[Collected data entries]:
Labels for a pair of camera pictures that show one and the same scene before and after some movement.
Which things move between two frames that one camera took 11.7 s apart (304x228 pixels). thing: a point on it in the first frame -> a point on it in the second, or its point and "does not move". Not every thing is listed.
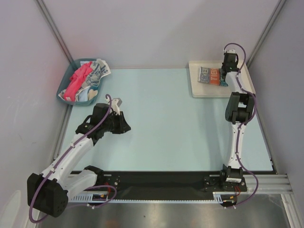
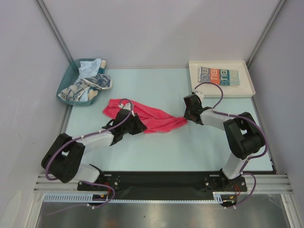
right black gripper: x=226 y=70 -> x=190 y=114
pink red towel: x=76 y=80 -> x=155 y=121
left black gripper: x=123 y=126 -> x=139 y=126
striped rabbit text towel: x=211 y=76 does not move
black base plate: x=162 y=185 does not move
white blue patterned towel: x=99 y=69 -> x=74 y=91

==

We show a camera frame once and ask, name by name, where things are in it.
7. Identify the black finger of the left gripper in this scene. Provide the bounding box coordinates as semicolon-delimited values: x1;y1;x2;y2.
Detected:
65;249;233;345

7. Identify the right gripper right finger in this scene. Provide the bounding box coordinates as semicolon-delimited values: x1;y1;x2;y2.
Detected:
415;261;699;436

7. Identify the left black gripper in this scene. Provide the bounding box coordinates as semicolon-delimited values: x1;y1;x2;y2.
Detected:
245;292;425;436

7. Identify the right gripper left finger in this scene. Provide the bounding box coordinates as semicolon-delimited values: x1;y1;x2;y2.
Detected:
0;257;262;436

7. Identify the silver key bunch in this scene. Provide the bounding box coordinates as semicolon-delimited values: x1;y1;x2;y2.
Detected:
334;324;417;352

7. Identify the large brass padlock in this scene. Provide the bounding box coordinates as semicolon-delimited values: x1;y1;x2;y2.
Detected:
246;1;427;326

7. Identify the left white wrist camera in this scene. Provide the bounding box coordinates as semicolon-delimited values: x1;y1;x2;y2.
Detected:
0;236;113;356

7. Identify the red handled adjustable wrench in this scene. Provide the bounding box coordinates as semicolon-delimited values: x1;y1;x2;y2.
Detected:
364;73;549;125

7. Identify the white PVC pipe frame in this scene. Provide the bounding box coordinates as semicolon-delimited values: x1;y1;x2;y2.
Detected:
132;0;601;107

...

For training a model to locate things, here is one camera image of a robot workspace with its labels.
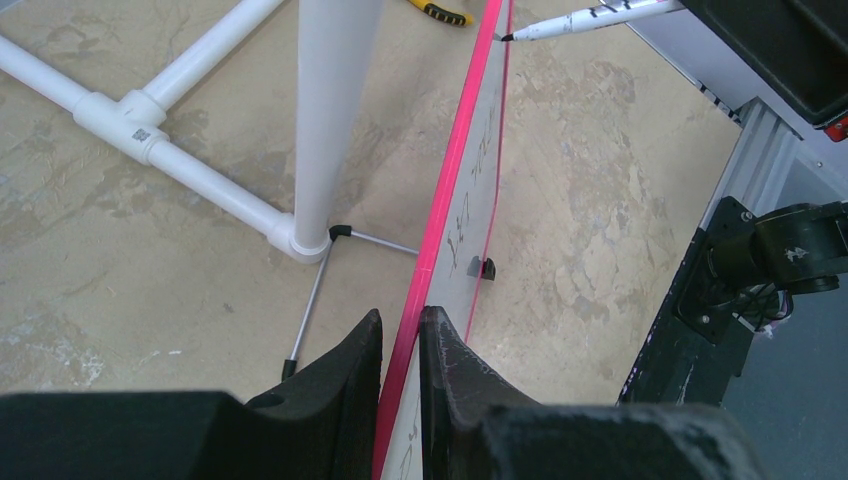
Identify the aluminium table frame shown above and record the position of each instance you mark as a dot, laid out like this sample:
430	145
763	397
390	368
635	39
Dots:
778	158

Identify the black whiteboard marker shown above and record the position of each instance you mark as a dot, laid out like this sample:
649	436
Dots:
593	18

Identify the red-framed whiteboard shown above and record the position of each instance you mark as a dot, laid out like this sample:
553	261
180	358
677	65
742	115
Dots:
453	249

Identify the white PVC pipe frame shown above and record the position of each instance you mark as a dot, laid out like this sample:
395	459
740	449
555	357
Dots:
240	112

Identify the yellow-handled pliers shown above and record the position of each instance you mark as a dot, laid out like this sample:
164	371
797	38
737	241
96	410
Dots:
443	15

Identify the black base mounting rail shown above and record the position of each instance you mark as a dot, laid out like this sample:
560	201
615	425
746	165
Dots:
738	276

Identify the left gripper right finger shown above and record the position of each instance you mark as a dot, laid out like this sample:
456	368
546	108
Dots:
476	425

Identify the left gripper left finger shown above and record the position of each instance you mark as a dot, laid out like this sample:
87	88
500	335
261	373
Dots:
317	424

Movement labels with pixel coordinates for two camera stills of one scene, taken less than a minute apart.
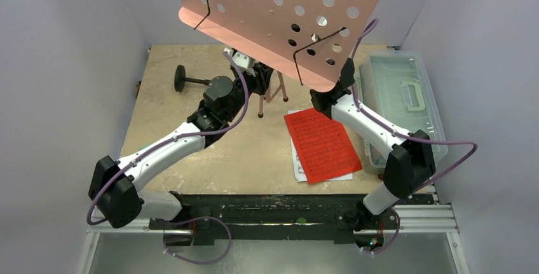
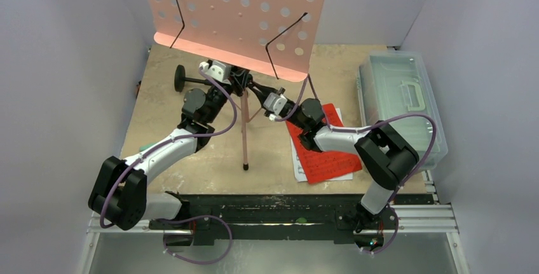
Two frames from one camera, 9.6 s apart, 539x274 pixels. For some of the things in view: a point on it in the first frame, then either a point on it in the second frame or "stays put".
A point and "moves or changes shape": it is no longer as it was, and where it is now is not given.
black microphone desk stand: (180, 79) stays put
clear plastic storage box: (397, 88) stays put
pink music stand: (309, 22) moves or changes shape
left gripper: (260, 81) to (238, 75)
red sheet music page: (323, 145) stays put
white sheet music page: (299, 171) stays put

[To do]: When the word "base" shows up in a line of the entries, pull that line out.

[Solution to the exercise]:
black base plate: x=162 y=185 does not move
Identify the black base mounting rail shown above and record the position of each instance you mark as a dot, laid out like this sample:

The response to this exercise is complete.